**Problem**
How many lines of the listing below hold the word "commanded"? Answer with the number alone.

**The data**
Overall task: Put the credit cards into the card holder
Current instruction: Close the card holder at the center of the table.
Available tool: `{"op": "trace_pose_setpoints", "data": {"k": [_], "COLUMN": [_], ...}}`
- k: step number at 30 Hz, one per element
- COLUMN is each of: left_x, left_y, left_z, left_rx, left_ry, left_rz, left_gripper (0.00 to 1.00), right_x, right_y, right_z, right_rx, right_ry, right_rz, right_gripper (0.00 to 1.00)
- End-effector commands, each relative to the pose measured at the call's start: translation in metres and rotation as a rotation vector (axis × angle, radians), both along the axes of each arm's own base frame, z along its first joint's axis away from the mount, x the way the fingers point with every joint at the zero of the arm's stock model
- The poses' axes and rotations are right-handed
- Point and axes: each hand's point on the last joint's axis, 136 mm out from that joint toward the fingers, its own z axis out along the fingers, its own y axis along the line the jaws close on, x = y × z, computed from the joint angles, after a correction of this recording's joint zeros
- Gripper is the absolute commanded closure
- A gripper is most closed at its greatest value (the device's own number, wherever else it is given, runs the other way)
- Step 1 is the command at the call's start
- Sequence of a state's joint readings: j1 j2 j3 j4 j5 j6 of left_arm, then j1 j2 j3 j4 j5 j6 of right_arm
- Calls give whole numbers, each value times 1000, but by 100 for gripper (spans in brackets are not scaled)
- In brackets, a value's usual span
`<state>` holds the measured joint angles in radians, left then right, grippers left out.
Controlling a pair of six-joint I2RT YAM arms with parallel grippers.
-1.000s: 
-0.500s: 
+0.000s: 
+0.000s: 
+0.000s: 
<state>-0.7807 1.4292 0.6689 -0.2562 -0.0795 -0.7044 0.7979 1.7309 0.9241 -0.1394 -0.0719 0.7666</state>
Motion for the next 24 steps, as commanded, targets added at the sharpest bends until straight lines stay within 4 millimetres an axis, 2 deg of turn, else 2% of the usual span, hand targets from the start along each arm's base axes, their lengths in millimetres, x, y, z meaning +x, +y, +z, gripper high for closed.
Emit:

**Task output**
2